- Opening Delimiter -
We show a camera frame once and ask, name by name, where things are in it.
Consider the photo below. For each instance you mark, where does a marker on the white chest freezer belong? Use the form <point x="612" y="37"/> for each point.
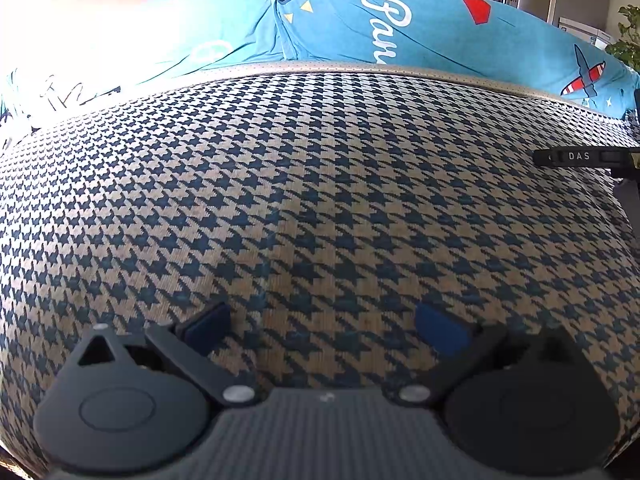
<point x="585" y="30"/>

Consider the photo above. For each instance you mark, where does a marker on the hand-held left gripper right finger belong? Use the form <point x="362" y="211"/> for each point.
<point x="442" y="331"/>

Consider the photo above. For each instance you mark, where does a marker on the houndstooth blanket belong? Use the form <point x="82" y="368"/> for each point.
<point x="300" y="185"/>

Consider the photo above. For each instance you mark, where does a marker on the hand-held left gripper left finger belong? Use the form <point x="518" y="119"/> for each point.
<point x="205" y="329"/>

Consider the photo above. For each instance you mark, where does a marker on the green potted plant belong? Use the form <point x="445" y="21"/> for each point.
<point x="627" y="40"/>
- Closing Delimiter -
- Opening Delimiter -
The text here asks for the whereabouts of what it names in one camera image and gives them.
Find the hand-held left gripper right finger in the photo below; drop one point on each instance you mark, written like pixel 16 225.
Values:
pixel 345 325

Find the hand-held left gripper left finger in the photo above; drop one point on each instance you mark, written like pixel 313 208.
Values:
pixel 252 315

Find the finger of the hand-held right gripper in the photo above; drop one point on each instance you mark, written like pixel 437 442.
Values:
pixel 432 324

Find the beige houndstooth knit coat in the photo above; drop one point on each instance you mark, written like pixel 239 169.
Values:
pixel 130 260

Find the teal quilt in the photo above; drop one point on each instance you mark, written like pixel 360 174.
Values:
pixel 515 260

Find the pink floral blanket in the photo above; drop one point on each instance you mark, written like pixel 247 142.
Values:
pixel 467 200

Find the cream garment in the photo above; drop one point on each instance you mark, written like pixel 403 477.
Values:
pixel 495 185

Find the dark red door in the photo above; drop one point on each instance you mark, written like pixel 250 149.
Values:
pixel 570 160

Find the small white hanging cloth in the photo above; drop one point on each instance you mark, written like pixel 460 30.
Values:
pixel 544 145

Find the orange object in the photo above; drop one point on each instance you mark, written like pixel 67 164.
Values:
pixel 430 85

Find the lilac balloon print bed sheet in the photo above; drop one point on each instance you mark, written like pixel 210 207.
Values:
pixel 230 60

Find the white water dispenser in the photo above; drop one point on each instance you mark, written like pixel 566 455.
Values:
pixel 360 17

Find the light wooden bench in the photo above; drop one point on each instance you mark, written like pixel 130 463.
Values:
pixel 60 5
- Closing Delimiter -
Your task
Proceeding from the line containing "Find the hand-held left gripper left" through the line containing "Find the white", transcribe the lines above exactly, both end lines included.

Worked solution
Find the hand-held left gripper left finger in the photo above; drop one point on each instance you mark, written like pixel 313 208.
Values:
pixel 252 315

Find the finger of the hand-held right gripper in the photo above; drop one point on each instance you mark, written like pixel 437 442.
Values:
pixel 432 324

Find the beige houndstooth knit coat in the photo above; drop one point on each instance you mark, written like pixel 239 169.
Values:
pixel 130 260

Find the teal quilt in the photo above; drop one point on each instance you mark, written like pixel 360 174.
Values:
pixel 515 260

Find the pink floral blanket in the photo above; drop one point on each instance you mark, written like pixel 247 142.
Values:
pixel 467 200

Find the cream garment in the photo above; drop one point on each instance you mark, written like pixel 403 477.
Values:
pixel 495 185

Find the dark red door in the photo above; drop one point on each instance you mark, written like pixel 250 149.
Values:
pixel 570 160

Find the small white hanging cloth in the photo above; drop one point on each instance you mark, written like pixel 460 30.
Values:
pixel 544 145

Find the orange object in the photo above; drop one point on each instance you mark, written like pixel 67 164.
Values:
pixel 430 85

Find the lilac balloon print bed sheet in the photo above; drop one point on each instance you mark, written like pixel 210 207.
Values:
pixel 230 60

Find the white water dispenser in the photo above; drop one point on each instance you mark, written like pixel 566 455.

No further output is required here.